DIRECTIONS:
Where a picture appears, leave it out; copy everything else in the records exactly.
####################
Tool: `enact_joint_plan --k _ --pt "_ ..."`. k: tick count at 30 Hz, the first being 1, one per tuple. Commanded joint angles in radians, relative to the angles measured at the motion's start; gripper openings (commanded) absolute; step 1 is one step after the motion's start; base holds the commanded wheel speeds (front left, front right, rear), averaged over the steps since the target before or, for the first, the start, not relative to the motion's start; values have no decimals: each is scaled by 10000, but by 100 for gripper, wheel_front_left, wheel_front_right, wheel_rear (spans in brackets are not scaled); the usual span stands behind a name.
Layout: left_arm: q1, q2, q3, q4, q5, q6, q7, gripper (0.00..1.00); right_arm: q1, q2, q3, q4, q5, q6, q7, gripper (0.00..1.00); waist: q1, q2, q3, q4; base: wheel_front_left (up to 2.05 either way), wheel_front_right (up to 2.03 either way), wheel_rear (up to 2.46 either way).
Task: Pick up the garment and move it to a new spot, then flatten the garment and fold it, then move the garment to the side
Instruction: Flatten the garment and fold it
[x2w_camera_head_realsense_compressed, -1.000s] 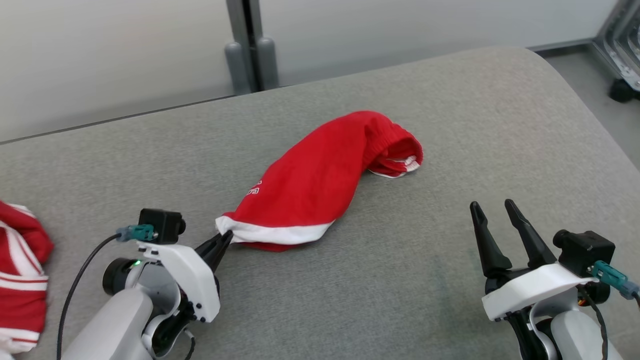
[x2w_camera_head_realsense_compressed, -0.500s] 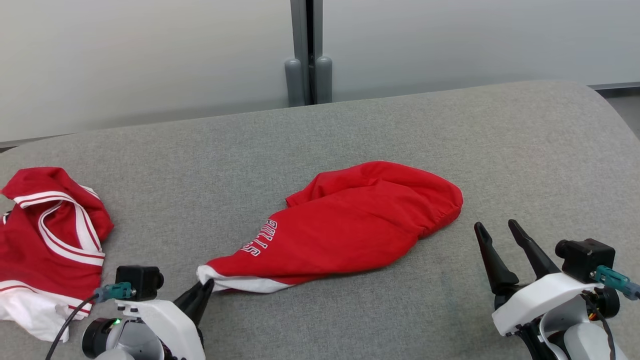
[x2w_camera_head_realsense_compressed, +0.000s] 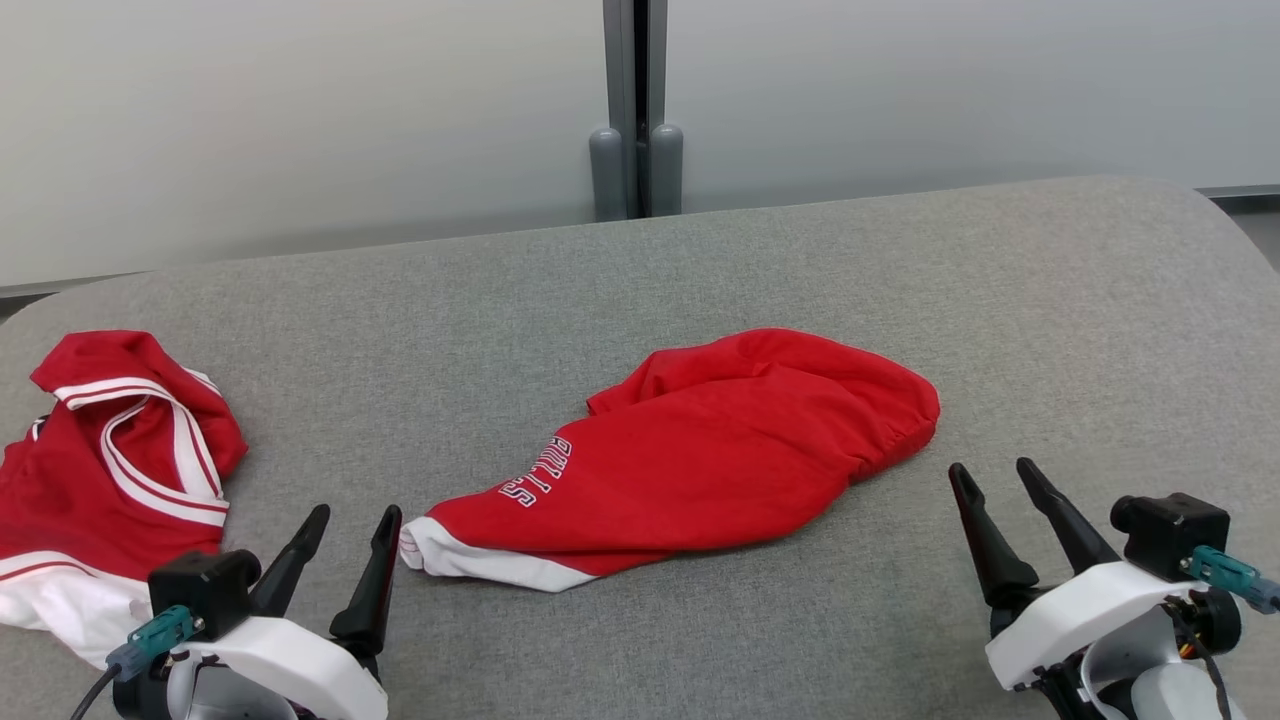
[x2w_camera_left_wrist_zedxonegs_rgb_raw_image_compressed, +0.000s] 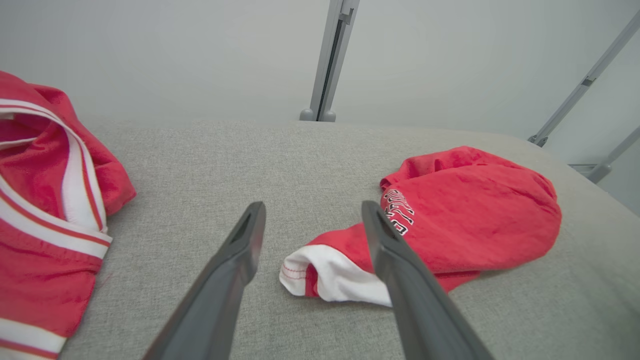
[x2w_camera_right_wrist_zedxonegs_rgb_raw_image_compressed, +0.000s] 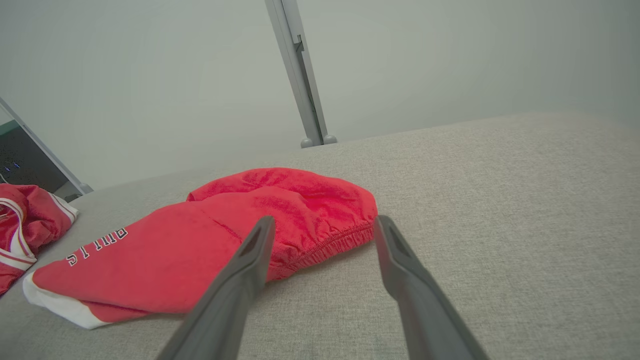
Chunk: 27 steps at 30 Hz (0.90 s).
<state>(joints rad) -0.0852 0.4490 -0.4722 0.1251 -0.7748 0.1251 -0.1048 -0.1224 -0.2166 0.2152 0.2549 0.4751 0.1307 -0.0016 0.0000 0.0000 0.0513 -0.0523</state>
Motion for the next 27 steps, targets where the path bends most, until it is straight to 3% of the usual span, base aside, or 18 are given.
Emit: enact_joint_plan --k 1,16,23,24,25,27 --pt "31 -7 62 -83 86 87 -107 100 55 -20 63 -27 48 0 38 100 0 0 42 27 0 0 0" --pt "-308 -180 -315 40 257 -47 -127 100 -699 245 1356 1273 1606 0 1737 100 0 0 362 929 0 0 0" --pt "-480 -181 -360 123 265 -55 -108 100 -1417 444 1399 2247 2279 0 1742 100 0 0 552 1510 0 0 0" --pt "-482 -176 -358 140 259 -54 -114 100 -1469 438 1436 2333 2364 0 1721 80 0 0 565 1587 0 0 0" --pt "-482 -176 -358 140 259 -54 -114 100 -1469 438 1436 2333 2364 0 1721 80 0 0 565 1587 0 0 0" --pt "-446 -173 -363 182 232 -38 -112 100 -1527 380 1500 2378 2545 0 1657 0 0 0 574 1717 0 0 0"
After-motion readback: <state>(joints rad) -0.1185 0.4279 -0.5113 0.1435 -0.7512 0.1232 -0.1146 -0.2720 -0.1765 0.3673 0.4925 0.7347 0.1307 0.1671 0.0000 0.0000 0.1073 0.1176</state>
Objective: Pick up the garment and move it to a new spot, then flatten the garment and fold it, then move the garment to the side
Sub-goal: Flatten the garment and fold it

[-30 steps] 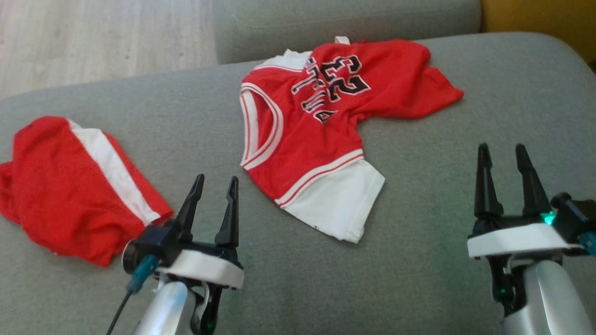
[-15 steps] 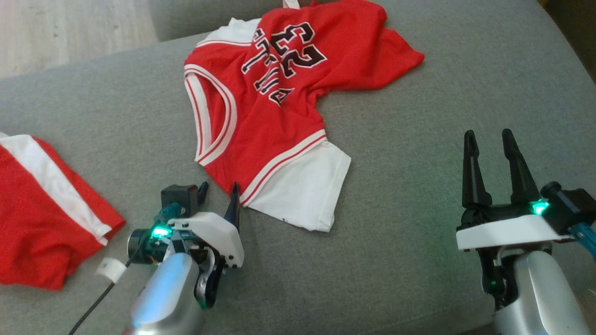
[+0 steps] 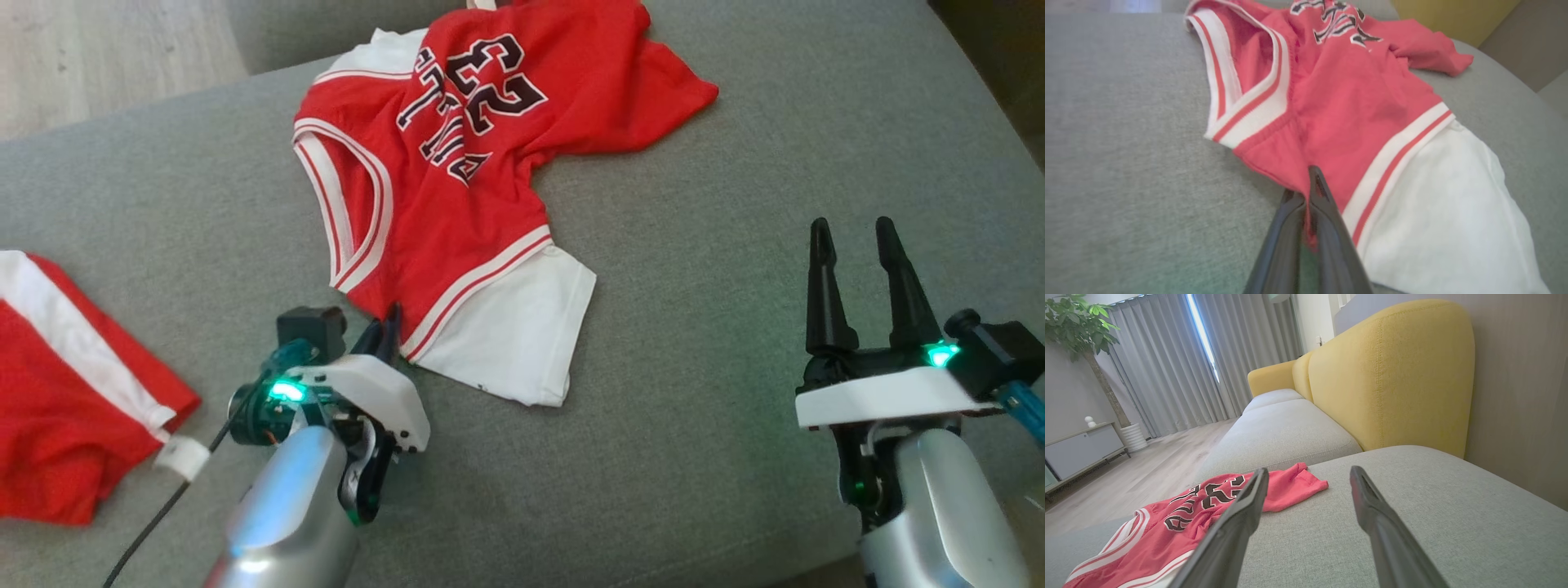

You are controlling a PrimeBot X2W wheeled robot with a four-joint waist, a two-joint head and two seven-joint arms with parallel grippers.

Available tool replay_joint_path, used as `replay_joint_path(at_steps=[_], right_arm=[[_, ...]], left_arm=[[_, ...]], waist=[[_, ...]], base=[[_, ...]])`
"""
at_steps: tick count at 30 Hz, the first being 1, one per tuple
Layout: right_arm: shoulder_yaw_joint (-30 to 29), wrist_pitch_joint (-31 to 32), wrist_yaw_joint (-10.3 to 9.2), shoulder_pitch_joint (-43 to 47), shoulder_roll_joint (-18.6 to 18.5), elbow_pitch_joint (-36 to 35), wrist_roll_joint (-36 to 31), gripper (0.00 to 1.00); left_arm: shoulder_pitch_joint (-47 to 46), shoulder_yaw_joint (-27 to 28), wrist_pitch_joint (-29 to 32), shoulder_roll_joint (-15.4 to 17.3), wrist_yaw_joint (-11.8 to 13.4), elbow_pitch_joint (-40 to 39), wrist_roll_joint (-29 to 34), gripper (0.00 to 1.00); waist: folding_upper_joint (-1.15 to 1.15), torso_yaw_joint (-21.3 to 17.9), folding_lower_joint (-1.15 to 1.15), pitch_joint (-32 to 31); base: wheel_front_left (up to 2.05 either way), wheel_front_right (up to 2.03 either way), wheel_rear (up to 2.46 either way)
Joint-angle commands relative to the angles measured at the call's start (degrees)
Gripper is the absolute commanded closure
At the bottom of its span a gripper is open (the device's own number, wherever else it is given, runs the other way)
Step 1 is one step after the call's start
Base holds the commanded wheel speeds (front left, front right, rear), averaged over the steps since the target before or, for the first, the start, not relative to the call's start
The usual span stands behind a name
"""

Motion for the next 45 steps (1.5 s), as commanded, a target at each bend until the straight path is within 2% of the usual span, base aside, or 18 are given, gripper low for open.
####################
SOLUTION:
Tool: `enact_joint_plan --k _ --pt "_ ..."`. k: tick count at 30 Hz, the first being 1, one per tuple. Commanded joint angles in radians, relative to the angles measured at the motion's start; gripper openings (commanded) absolute; step 1 is one step after the motion's start; base holds the commanded wheel speeds (front left, front right, rear), averaged over the steps since the target before or, for the first, the start, not relative to the motion's start; values have no decimals: each is scaled by 10000, but by 100 for gripper, wheel_front_left, wheel_front_right, wheel_rear (spans in brackets are not scaled); the usual span stands behind a name.
Layout: left_arm: q1, q2, q3, q4, q5, q6, q7, gripper (0.00..1.00); right_arm: q1, q2, q3, q4, q5, q6, q7, gripper (0.00..1.00); waist: q1, q2, q3, q4; base: wheel_front_left (up to 2.05 either way), wheel_front_right (up to 2.03 either way), wheel_rear (up to 2.46 either way).
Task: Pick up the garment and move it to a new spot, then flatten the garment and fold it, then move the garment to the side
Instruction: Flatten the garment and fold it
[x2w_camera_head_realsense_compressed, -1.000s] 
[x2w_camera_head_realsense_compressed, -0.500s] 
[x2w_camera_head_realsense_compressed, +0.000s] 
[x2w_camera_left_wrist_zedxonegs_rgb_raw_image_compressed, +0.000s] 
[x2w_camera_right_wrist_zedxonegs_rgb_raw_image_compressed, +0.000s] 
Chunk: 27 steps at 30 Hz (0.90 s).
<state>(joints rad) -0.0852 0.4490 -0.4722 0.1251 -0.7748 0.1251 -0.1048 -0.1224 -0.2166 0.2152 0.2549 0.4751 0.1307 -0.0016 0.0000 0.0000 0.0513 -0.0523</state>
Motion for the next 27 steps, targets where the path bends most, until it is straight to 3% of the usual span, base aside, or 18 are given.
Emit: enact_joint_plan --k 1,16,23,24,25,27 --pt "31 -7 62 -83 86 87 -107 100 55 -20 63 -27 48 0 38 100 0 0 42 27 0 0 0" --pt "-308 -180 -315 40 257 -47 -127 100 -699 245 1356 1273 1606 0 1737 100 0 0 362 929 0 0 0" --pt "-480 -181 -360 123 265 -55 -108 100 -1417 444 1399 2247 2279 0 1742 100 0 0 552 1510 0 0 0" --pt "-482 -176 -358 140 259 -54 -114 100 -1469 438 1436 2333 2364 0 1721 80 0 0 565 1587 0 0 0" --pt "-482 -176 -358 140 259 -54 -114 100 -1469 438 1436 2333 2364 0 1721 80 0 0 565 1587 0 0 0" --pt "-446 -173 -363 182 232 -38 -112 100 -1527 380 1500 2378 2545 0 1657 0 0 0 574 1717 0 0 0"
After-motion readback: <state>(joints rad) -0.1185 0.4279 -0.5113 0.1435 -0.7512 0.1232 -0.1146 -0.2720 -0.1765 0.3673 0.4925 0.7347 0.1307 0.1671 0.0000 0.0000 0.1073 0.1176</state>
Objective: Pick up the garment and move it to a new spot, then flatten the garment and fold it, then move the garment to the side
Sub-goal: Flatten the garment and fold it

[-30 steps] 
[-15 steps] 
[+0 steps] 

You are controlling a PrimeBot X2W wheeled robot with a four-joint waist, a two-joint head and two seven-joint arms with parallel grippers.

Available tool replay_joint_path, used as `replay_joint_path(at_steps=[_], right_arm=[[_, ...]], left_arm=[[_, ...]], waist=[[_, ...]], base=[[_, ...]])`
"""
at_steps: tick count at 30 Hz, the first being 1, one per tuple
Layout: right_arm: shoulder_yaw_joint (-30 to 29), wrist_pitch_joint (-31 to 32), wrist_yaw_joint (-10.3 to 9.2), shoulder_pitch_joint (-43 to 47), shoulder_roll_joint (-18.6 to 18.5), elbow_pitch_joint (-36 to 35), wrist_roll_joint (-36 to 31), gripper (0.00 to 1.00); left_arm: shoulder_pitch_joint (-47 to 46), shoulder_yaw_joint (-27 to 28), wrist_pitch_joint (-29 to 32), shoulder_roll_joint (-15.4 to 17.3), wrist_yaw_joint (-11.8 to 13.4), elbow_pitch_joint (-40 to 39), wrist_roll_joint (-29 to 34), gripper (0.00 to 1.00); waist: folding_upper_joint (-1.15 to 1.15), torso_yaw_joint (-21.3 to 17.9), folding_lower_joint (-1.15 to 1.15), pitch_joint (-32 to 31); base: wheel_front_left (up to 2.05 either way), wheel_front_right (up to 2.03 either way), wheel_rear (up to 2.46 either way)
Joint-angle commands relative to the angles measured at the call's start (degrees)
Gripper is the absolute commanded closure
At the bottom of its span a gripper is open (the device's own number, wherever else it is given, runs the other way)
Step 1 is one step after the call's start
Base holds the commanded wheel speeds (front left, front right, rear), averaged over the steps since the target before or, for the first, the start, not relative to the call's start
The usual span stands behind a name
"""

Motion for the next 45 steps (1.5 s), as commanded, a target at each bend until the straight path is within 2% of the usual span, base aside, or 18 are given, gripper low for open.

The exercise is done now.